Weeknotes: DjangoCon, SQLite in Django, datasette-gunicorn

2022-10-23T19:58:00+00:00

I spent most of this week at DjangoCon in San Diego - my first outside-of-the-Bay-Area conference since the before-times.

It was a most excellent event. I spent a lot of time in the corridor track - actually the sitting-outside-in-the-sunshine track, catching up with people I haven't seen in several years.

I gave a talk titled "Massively increase your productivity on personal projects with comprehensive documentation and automated tests", with the alternative title "Coping strategies for the serial project hoarder". I'll do a full write-up of this once the video is made available in a few weeks time, but in the meantime the talk materials can be found here:

Supporting notes and links
Slides on Speaker Deck
Video for paying DjangoCon attendees (public video coming soon)

I also gave a lightning talk about AI and magic, which was effectively the five minute oral version of my recent blog post Is the AI spell-casting metaphor harmful or helpful?

Benchmarking SQLite in Django

I also hung around for the first day of the DjangoCon sprints.

For over a decade, the Django documentation has warned against using SQLite in production - recommending PostgreSQL or MySQL instead.

I asked Django Fellow Carlton Gibson what it would take to update that advice for 2022. He suggested that what we really needed was a solid idea for how well modern SQLite performs with Django, against a variety of different settings.

So I spent some time running benchmarks, using my new django_sqlite_benchmark repository.

You can follow the full details of my experiments in these issues:

#2: Locust test to exercise /counter/xxx endpoint which runs benchmarks against a simple Django view that increments a counter stored in a SQLite table
#3: Load test for larger writes runs a benchmark using a script that inserts larger JSON objects into a database table. I also tried this against PostgreSQL, getting very similar numbers to SQLite.
#4: Benchmark endpoint that doesn't interact with database benchmarks a simple "hello world" view that doesn't use SQLite at all - as a baseline for comparison

I used Locust for all of these tests, and wrote up a TIL about using it as well.

Here's the TLDR version of the results: SQLite in its default "journal" mode starts returning "database locked" errors pretty quickly as the write load increases. But... if you switch to "wal" mode (here's how) those errors straight up vanish!

I was expecting WAL mode to improve things, but I thought I'd still be able to hit errors even with it enabled. No - it turns out that, at least for the amount of traffic I could generate on may laptop, WAL mode proved easily capable of handling the load.

Even without WAL mode, bumping the SQLite "timeout" option up to 20s solved most of the errors.

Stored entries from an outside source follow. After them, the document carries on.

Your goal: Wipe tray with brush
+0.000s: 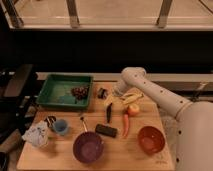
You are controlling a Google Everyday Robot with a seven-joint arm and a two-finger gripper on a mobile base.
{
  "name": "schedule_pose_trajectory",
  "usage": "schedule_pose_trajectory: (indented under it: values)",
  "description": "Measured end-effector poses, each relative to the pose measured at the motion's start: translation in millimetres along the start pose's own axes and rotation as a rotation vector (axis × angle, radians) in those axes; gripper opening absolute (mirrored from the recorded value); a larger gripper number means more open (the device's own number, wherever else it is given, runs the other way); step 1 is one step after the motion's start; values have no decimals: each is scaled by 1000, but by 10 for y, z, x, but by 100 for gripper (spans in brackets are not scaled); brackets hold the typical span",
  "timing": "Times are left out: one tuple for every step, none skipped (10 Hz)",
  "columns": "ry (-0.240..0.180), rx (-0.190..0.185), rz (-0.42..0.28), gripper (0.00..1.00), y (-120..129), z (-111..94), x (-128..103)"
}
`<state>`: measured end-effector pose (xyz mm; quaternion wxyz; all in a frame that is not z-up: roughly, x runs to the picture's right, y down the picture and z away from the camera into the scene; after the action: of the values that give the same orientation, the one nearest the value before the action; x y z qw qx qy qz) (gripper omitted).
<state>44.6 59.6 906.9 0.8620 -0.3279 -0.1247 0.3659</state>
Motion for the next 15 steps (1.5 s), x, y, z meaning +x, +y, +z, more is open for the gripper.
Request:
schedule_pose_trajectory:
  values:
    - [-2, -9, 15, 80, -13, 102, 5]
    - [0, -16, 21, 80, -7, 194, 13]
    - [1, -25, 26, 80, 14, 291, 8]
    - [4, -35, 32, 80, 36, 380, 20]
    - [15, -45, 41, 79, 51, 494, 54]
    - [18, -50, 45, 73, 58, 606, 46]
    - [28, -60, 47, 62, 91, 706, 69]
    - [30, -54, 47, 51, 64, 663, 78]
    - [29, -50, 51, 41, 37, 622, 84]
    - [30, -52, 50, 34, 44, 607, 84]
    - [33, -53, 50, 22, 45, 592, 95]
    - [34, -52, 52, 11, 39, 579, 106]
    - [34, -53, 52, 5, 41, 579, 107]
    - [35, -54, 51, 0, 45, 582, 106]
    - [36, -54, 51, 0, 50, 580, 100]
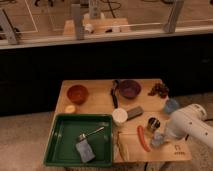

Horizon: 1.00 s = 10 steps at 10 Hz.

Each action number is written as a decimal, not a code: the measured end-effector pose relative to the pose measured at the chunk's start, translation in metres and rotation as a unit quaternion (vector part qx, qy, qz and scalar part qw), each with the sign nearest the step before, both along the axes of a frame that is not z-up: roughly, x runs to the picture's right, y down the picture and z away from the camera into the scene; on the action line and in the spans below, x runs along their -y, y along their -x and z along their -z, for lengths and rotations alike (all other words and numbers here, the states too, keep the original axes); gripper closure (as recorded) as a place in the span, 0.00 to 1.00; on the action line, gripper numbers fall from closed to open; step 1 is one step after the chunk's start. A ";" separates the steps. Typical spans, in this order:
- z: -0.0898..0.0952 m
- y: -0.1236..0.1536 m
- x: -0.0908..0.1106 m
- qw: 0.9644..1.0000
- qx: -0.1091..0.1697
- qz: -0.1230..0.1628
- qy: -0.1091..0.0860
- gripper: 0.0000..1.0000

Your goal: Wipe table surface with towel

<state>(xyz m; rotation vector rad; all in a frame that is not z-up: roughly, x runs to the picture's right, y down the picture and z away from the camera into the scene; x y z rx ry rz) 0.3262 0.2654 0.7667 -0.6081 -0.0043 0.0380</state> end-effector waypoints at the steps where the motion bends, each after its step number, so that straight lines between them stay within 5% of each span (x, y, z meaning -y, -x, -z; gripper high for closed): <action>1: 0.001 0.008 -0.002 1.000 0.007 0.006 0.000 0.96; 5: 0.013 0.004 -0.040 0.999 0.008 0.029 0.020 0.96; 10: 0.037 -0.052 -0.070 0.998 -0.031 0.044 0.041 0.96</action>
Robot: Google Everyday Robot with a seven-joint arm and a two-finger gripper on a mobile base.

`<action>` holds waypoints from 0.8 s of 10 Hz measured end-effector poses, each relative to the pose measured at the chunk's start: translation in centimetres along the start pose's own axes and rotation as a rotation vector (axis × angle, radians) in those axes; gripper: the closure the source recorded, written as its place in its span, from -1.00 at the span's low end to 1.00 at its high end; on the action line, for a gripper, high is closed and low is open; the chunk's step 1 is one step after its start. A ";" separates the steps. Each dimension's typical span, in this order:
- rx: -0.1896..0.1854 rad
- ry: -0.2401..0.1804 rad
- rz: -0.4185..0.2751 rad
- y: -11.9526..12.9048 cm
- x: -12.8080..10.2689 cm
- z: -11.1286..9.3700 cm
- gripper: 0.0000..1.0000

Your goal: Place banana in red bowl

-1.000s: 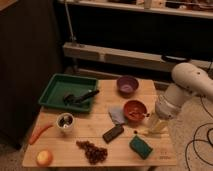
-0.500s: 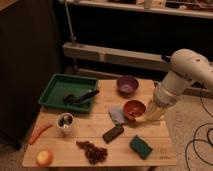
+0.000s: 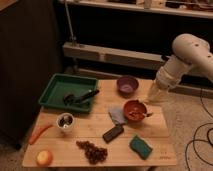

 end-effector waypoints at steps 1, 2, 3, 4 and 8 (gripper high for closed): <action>0.004 0.002 0.004 -1.8 0.7 0.2 0.98; 0.003 -0.001 0.001 -2.8 0.8 0.4 0.98; -0.003 -0.004 0.005 -3.7 1.2 1.0 0.98; -0.015 -0.008 0.008 -4.5 1.7 2.0 0.98; -0.063 -0.006 -0.004 -4.2 1.1 6.7 0.98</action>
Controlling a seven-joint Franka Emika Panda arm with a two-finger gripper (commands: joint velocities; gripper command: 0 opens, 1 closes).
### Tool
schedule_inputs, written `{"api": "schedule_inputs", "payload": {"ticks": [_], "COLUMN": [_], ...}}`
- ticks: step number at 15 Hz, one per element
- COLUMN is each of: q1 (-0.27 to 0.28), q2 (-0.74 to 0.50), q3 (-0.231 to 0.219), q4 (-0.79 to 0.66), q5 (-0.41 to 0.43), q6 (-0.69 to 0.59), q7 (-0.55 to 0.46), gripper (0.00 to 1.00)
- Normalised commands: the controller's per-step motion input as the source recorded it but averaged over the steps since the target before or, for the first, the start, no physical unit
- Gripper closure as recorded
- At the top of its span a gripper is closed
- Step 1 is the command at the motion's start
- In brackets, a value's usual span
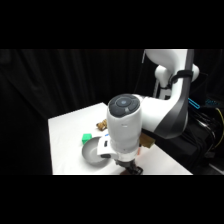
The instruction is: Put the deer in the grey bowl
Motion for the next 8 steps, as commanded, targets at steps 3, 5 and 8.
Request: {"api": "schedule_inputs", "payload": {"ticks": [3,5,8], "q1": [0.018,0.008,0.018], "q2": [0.15,0.14,0.11], "q3": [-0.063,-0.021,-0.013], "q4": [-0.05,-0.01,0.03], "q5": [-0.087,-0.038,-0.022], "q6": [0.23,0.18,0.13], "q7": [0.05,0.01,0.01], "gripper": [0.00,0.00,0.00]}}
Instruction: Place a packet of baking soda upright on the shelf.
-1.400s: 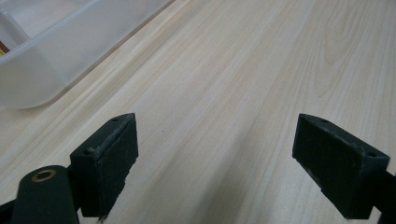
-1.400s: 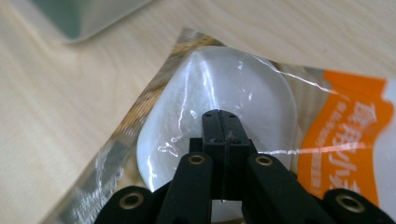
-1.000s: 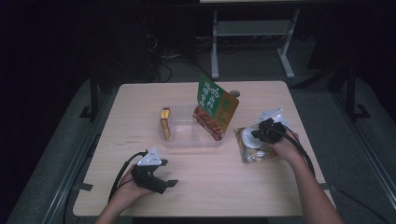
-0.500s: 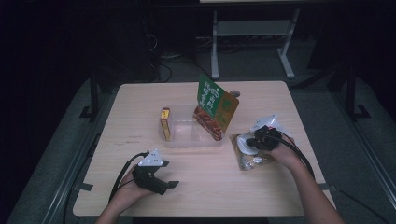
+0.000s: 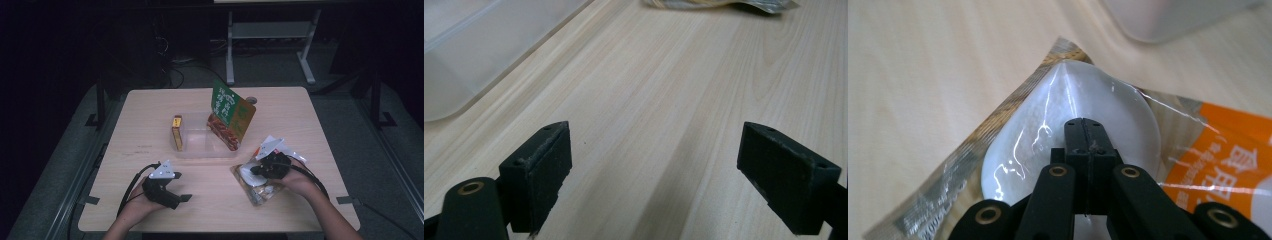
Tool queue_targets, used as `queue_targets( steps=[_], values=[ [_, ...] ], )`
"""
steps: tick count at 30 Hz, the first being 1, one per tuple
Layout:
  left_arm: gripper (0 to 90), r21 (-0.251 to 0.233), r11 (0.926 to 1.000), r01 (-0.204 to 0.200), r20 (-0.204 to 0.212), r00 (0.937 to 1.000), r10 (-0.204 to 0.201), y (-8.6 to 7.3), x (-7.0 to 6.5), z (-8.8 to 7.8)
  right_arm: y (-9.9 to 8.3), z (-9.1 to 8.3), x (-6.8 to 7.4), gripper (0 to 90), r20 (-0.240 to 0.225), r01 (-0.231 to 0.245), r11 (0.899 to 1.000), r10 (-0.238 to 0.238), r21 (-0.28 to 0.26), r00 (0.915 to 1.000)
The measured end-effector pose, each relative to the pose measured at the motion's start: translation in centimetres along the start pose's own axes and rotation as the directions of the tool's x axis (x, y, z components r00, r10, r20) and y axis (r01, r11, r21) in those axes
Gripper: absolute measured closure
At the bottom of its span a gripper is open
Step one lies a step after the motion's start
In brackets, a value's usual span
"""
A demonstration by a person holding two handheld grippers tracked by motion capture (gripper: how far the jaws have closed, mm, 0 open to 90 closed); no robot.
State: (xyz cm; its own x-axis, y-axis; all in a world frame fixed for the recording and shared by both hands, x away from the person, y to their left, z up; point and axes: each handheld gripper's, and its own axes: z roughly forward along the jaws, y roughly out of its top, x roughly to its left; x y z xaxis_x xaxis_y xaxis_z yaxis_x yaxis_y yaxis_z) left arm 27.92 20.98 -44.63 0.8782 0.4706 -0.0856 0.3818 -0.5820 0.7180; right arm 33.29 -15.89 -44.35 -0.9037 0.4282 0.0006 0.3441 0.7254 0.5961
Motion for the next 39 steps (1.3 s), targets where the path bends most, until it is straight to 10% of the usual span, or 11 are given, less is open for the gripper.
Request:
queue_targets(
  steps=[17,39],
  values=[
    [13.8,-0.001,1.0000,-0.003,0.008,1.0000,0.003,0.1,-0.2,0.2,-1.6,-1.9,0.9,90.0,-0.054,-0.010,1.000,0.010,0.012,0.9985],
    [13.8,0.009,0.9999,-0.013,0.021,0.9997,0.013,0.1,-0.2,0.2,1.4,0.8,3.5,90.0,-0.122,0.135,0.991,-0.137,-0.019,0.9831]
  ],
)
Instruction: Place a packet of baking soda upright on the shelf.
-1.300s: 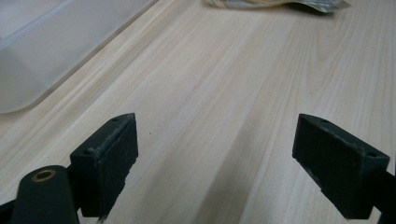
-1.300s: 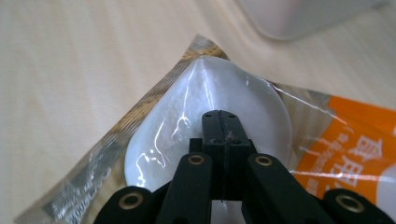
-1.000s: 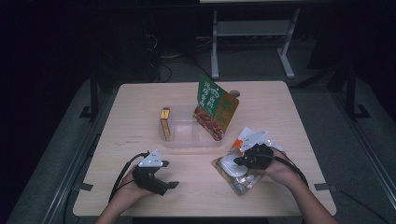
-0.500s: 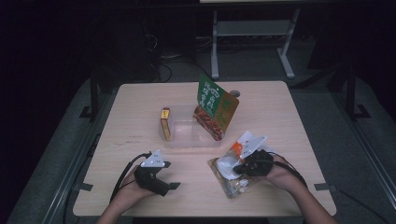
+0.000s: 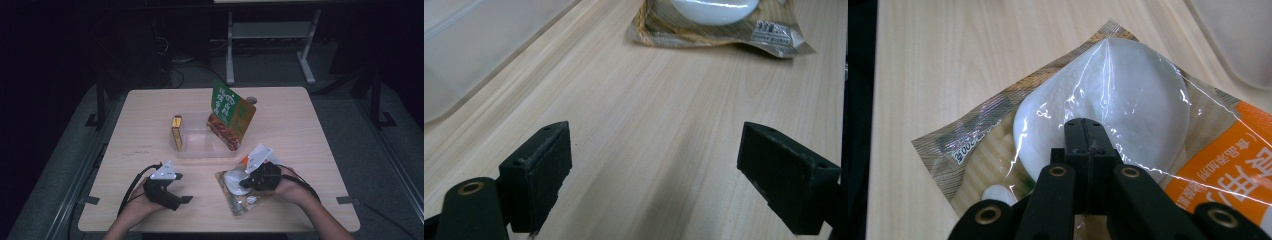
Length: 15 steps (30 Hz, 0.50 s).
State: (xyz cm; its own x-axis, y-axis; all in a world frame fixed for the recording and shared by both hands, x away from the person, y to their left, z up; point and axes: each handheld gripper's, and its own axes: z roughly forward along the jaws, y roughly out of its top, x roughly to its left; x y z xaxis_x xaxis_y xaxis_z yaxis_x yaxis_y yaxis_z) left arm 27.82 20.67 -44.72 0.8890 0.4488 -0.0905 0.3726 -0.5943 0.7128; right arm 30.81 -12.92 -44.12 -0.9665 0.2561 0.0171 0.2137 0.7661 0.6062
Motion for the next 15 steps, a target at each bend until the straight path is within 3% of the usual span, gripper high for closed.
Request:
queue_targets(
  steps=[4,10,15],
  values=[
    [13.8,-0.004,1.0000,-0.002,-0.001,1.0000,0.002,0.0,-0.1,0.0,1.0,0.9,1.0,90.0,-0.023,0.011,1.000,-0.011,-0.011,0.9997],
    [13.8,0.000,1.0000,-0.003,-0.001,1.0000,0.003,0.0,0.0,-0.1,3.1,2.6,3.1,90.0,-0.050,0.068,0.997,-0.069,-0.027,0.9963],
    [13.8,-0.014,0.9999,0.002,0.003,1.0000,-0.002,0.1,-0.2,-0.1,3.6,2.4,3.7,89.9,-0.041,0.078,0.996,-0.079,-0.037,0.9960]
  ],
)
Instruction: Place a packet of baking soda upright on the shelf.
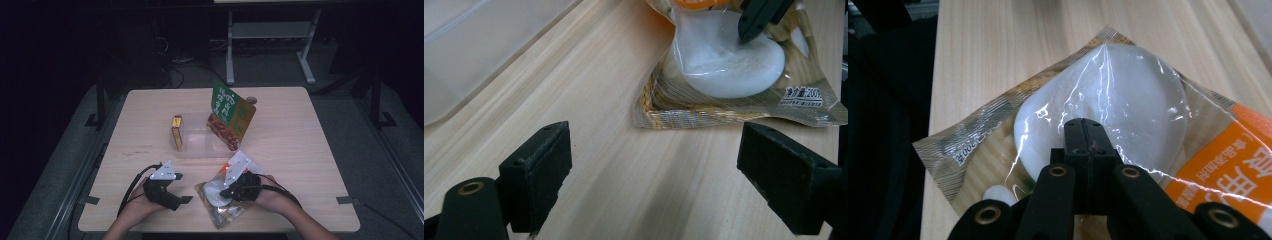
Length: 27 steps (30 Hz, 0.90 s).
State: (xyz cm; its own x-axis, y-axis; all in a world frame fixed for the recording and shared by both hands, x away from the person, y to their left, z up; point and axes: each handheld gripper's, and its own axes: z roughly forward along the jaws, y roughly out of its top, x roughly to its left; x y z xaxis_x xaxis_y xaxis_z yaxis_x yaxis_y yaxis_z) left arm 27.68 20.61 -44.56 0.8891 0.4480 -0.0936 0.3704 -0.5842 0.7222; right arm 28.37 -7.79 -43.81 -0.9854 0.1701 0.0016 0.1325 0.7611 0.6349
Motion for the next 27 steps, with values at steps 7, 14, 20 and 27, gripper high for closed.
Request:
queue_targets(
  steps=[7,14,20,27],
  values=[
    [13.8,-0.021,0.9997,0.008,0.013,0.9999,-0.007,0.6,-0.3,0.5,-2.1,-4.4,-1.4,83.5,0.100,-0.126,0.988,0.134,-0.088,0.9859],
    [14.4,-0.030,0.9995,0.002,0.031,0.9995,-0.001,2.0,-0.7,1.6,-5.5,-8.7,-2.8,61.0,0.216,-0.262,0.947,0.300,-0.188,0.9293],
    [18.2,-0.022,0.9997,-0.012,0.078,0.9968,0.014,3.6,-0.5,3.7,-8.1,-10.3,-3.4,49.3,0.267,-0.325,0.919,0.379,-0.225,0.8863],
    [23.9,0.003,1.0000,0.001,0.141,0.9900,-0.001,4.9,-0.4,6.6,-8.6,-10.3,-4.0,45.4,0.275,-0.344,0.912,0.398,-0.223,0.8754]
  ],
)
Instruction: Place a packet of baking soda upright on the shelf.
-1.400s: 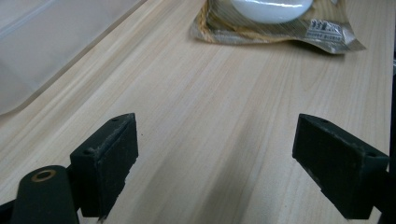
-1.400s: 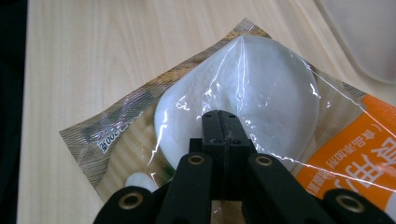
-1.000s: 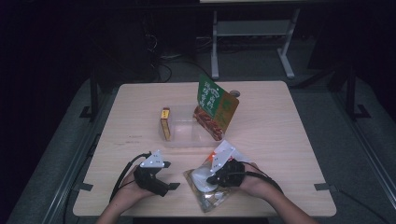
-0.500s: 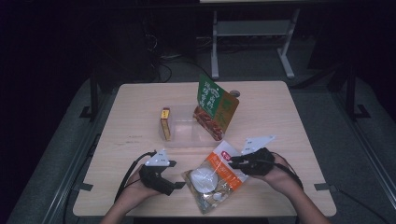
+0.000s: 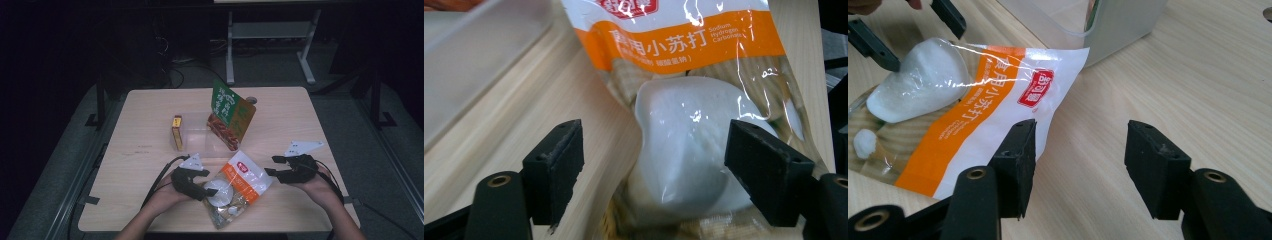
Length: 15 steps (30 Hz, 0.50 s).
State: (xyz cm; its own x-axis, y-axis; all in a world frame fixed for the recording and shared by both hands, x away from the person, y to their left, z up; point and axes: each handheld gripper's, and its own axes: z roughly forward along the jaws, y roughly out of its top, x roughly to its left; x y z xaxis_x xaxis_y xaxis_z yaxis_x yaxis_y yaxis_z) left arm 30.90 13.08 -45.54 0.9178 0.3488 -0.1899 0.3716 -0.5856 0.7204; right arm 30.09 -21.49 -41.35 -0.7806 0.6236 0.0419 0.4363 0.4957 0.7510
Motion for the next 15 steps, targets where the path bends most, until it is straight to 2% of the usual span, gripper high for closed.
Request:
queue_targets(
  steps=[4,5,8,11,15],
  values=[
    [29.1,0.020,0.9998,-0.002,0.036,0.9993,0.001,0.4,0.5,1.2,-0.1,0.1,0.0,45.2,-0.002,0.006,1.000,-0.006,0.003,1.0000],
    [30.4,0.014,0.9998,0.013,0.046,0.9988,-0.013,0.5,0.4,1.4,-0.1,0.0,0.0,45.4,-0.004,0.008,1.000,-0.008,0.004,1.0000],
    [33.9,0.021,0.9995,0.022,0.063,0.9977,-0.024,0.7,0.5,2.0,-0.1,0.0,0.1,45.6,-0.006,0.010,1.000,-0.010,0.001,0.9999],
    [42.3,0.018,0.9988,0.044,0.095,0.9944,-0.046,0.8,0.4,2.2,0.0,0.0,0.1,45.6,-0.012,0.015,1.000,-0.015,-0.002,0.9998],
    [54.7,0.037,0.9976,0.058,0.115,0.9915,-0.061,0.9,0.4,2.1,0.0,0.2,0.1,45.5,-0.013,0.020,1.000,-0.020,0.001,0.9997]
  ],
)
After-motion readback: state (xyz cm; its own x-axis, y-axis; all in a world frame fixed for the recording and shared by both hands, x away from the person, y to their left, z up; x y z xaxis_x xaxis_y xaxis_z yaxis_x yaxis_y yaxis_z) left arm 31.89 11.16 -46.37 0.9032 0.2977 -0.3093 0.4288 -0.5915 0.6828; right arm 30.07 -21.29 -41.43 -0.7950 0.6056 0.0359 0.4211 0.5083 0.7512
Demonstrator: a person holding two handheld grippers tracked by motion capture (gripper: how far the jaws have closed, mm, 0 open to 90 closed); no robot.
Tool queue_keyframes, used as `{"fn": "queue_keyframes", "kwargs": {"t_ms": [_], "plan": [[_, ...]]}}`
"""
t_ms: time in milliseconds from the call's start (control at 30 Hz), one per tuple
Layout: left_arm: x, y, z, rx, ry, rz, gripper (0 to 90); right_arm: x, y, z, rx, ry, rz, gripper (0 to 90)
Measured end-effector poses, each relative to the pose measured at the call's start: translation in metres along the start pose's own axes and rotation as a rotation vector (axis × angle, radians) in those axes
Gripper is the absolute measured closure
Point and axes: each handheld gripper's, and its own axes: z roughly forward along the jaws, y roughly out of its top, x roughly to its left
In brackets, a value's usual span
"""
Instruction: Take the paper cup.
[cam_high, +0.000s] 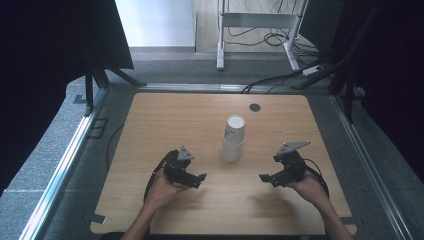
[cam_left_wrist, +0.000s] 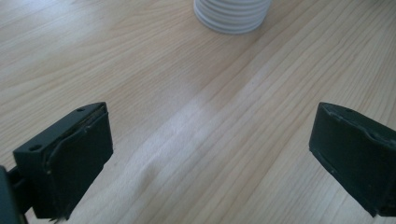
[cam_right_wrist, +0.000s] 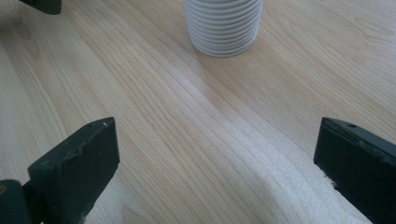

Even more interestingly: I tried using Gunicorn (and Uvicorn) to run multiple Django workers at once. I was certain this would lead to problems, as SQLite isn't designed to handle writes from multiple processes at once... or so I thought. It turned out SQLite's use of file locking meant everything worked far better than I expected - and upping the number of worker processes from 1 to 4 resulted in approximately a 4x increase in throughput.

I shouldn't be surprised by this, if only because every time I've tried to push SQLite in a new direction it's impressed me with how much more capable it is than I expected.

But still, these results are very exciting. This problem still needs more thorough testing and more eyes than just mine, but I think this indicates that SQLite should absolutely be considered a viable option for running Django in production in 2022.

datasette-gunicorn

Datasette has always run as a single process. It uses Uvicorn to serve requests, but it hard-codes Uvicorn to a single worker (here).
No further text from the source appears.